Отыскать смысл в этом материале непросто — не только из-за его невероятной жестокости, но и потому, что в нем размывается граница между всамделишным и несбыточным, из-за ощущения, что первое и второе сплавились или перемешались. Война в Царствах — способ выплеснуть воинственные позывы, не вредя при этом никому в действительности? Если так, это означает, что все написанное — безопасный вымысел, ограниченное конечное пространство. А ну как эта книга угроз являет подлинную веру, что происходящее в Царствах действует и во Вселенной в целом, что она и впрямь может повлиять на Бога?

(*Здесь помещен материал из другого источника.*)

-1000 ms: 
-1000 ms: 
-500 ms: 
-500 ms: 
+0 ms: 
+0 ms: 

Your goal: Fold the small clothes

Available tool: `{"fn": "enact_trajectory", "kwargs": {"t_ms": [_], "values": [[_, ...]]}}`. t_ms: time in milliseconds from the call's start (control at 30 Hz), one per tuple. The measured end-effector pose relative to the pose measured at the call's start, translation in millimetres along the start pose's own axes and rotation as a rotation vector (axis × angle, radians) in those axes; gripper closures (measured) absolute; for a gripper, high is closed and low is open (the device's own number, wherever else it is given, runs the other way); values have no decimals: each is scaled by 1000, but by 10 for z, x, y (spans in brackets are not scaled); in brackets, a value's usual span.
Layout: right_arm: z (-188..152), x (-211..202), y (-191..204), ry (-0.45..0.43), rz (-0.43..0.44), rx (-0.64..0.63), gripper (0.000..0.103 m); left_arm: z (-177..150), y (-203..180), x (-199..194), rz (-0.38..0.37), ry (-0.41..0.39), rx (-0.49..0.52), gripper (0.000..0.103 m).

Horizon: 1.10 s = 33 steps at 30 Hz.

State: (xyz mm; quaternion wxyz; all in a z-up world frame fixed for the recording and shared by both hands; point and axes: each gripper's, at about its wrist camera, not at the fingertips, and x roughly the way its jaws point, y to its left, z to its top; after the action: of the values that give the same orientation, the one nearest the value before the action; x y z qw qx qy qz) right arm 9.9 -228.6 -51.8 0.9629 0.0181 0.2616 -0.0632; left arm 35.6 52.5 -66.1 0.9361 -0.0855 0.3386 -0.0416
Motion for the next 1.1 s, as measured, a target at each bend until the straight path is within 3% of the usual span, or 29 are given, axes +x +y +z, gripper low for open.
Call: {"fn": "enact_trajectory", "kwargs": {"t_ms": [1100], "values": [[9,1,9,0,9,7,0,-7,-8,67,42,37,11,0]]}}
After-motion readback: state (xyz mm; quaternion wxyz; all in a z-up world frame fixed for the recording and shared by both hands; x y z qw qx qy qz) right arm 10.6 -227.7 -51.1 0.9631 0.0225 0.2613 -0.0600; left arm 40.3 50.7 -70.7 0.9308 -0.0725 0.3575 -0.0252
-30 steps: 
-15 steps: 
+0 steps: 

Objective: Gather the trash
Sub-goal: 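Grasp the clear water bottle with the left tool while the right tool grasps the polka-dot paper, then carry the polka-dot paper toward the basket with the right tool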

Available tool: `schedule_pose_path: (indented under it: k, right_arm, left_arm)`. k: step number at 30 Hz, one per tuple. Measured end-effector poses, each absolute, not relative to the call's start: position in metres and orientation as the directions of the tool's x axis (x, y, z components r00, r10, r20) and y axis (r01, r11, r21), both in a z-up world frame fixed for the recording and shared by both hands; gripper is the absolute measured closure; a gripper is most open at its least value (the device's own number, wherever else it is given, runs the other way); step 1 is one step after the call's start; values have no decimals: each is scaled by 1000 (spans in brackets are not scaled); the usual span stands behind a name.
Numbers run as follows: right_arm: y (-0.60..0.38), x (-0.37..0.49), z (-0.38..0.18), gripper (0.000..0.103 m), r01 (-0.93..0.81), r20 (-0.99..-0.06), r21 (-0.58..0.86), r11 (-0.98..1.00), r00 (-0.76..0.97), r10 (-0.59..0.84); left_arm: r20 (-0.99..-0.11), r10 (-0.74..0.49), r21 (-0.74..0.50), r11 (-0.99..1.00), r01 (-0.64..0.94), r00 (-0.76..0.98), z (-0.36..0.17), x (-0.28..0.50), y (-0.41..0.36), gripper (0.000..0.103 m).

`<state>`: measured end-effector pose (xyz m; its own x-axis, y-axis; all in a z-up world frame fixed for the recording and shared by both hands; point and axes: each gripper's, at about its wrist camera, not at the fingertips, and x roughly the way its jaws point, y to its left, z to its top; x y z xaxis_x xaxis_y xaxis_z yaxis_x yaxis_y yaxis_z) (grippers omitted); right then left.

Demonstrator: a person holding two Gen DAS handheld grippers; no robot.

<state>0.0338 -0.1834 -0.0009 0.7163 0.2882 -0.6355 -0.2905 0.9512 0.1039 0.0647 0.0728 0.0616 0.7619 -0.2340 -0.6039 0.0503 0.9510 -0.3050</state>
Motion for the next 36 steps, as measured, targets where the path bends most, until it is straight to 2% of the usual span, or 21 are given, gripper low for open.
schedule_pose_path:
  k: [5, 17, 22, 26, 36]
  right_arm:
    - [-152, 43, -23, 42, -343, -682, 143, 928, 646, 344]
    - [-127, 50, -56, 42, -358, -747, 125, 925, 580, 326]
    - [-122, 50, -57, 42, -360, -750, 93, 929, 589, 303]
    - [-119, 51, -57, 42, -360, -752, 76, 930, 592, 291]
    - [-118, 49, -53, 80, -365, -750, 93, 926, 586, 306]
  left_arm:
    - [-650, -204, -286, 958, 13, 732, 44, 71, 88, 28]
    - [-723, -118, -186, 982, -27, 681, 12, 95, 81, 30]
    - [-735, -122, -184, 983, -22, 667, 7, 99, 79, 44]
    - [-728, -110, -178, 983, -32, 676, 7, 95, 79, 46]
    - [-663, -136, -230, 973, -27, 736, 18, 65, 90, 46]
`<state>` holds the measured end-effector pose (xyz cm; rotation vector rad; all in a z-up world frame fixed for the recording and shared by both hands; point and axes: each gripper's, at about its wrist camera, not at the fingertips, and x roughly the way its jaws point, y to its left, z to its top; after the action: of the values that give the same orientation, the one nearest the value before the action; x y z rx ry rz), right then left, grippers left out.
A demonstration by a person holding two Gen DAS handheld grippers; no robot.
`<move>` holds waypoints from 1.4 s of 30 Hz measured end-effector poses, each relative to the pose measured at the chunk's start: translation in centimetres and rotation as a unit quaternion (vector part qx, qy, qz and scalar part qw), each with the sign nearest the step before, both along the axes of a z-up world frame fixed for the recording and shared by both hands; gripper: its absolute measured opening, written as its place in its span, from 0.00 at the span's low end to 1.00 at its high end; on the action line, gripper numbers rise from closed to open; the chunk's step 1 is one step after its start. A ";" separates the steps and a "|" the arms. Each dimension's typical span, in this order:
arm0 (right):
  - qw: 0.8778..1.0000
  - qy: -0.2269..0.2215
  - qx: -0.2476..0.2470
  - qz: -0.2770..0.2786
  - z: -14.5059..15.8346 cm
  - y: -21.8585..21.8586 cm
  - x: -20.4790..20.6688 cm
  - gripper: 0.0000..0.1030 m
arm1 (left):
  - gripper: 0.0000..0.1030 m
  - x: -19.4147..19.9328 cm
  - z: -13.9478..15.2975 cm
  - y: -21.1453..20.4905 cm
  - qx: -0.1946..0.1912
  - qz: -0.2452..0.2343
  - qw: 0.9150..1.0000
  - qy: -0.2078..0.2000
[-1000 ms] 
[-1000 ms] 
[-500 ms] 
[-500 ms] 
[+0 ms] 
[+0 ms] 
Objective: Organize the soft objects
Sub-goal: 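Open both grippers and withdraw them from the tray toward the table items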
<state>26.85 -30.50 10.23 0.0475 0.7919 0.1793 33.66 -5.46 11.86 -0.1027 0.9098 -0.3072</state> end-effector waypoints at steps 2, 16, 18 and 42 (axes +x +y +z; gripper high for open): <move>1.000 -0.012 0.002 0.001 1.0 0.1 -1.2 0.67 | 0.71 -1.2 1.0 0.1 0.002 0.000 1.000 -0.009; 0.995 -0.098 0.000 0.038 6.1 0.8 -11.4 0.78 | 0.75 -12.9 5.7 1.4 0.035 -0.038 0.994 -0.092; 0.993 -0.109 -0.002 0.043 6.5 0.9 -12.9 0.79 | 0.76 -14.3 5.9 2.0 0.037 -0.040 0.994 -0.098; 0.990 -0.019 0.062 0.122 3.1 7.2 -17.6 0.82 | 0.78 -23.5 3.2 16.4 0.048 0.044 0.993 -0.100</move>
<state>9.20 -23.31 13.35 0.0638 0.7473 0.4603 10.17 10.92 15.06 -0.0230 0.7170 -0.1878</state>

Если судить по документу, составленному Дарджером в 1930-м, более вероятно второе. На листке бумаги он напечатал в некотором смысле интервью с самим собой — о том, почему желание усыновить ребенка не исполнилось вопреки постоянным молитвам в течение тринадцати лет. Из вопросов этого интервью становится ясно, что для достижения этой цели он не сделал ничего практического. Он пытался направить Божью длань собственными делами в Царствах. «Имеет ли его угроза подстроить поражение христиан в этой войне, если ему не ответят, какое-либо отношение ко всему этому?» — спрашивает он себя, но ответ дан лишь в виде загадочной буквы «С».
Очевидно, такое поведение вменяемым не сочтешь. Оно указывает на разрыв в отношениях между объектами, на неспособность понять, как все устроено в мире, надежно различать внутреннее и внешнее, границы между собой и другими, воображаемым и действительным. В то же время, на мой взгляд, совершенно очевидно, что кто-то столь непоправимо бессильный и обособленный в жизни способен взяться за создание дополняющей вселенной, обжитой могущественными фигурами, где любым беспорядочным и бурным чувствам — горю, томлению, ужасной ярости — может быть позволено бушевать вволю.
Вероятно ли, что создание Царств — здоровый порыв, способ держать в узде неупорядоченность, угрожающий душевный разлад, управлять ими? Я все думала и думала о том, как Дарджер завершил свои мемуары, историю своей жизни, проговорив на нескольких тысячах страниц о разрушениях, причиненных смерчем: громадный сгусток слов, описывающих исключительно колоссальные разрушения, вдребезги разбитые дикими силами предметы, осколки, разметанные повсюду.
Представление о душе, разбитой вдребезги, у психоаналитика Мелани Кляйн в теории одиночества центральное. Те, у кого чересчур буквальное мышление, часто понимают Кляйн неверно или насмехаются над ней — за ее рассуждения о хороших и плохих грудях[108], однако из всех наследников Фрейда ей лучше всего удается воссоздавать темный мир души, ее соперничающие порывы и временами разрушительные защитные механизмы. В 1963 году, когда Харлоу запирал обезьян в одиночные камеры, Кляйн опубликовала статью «О чувстве одиночества». В этой статье она применила свои теории развития эго к состоянию одиночества, в особенности к «чувству отдельности независимо от внешних обстоятельств».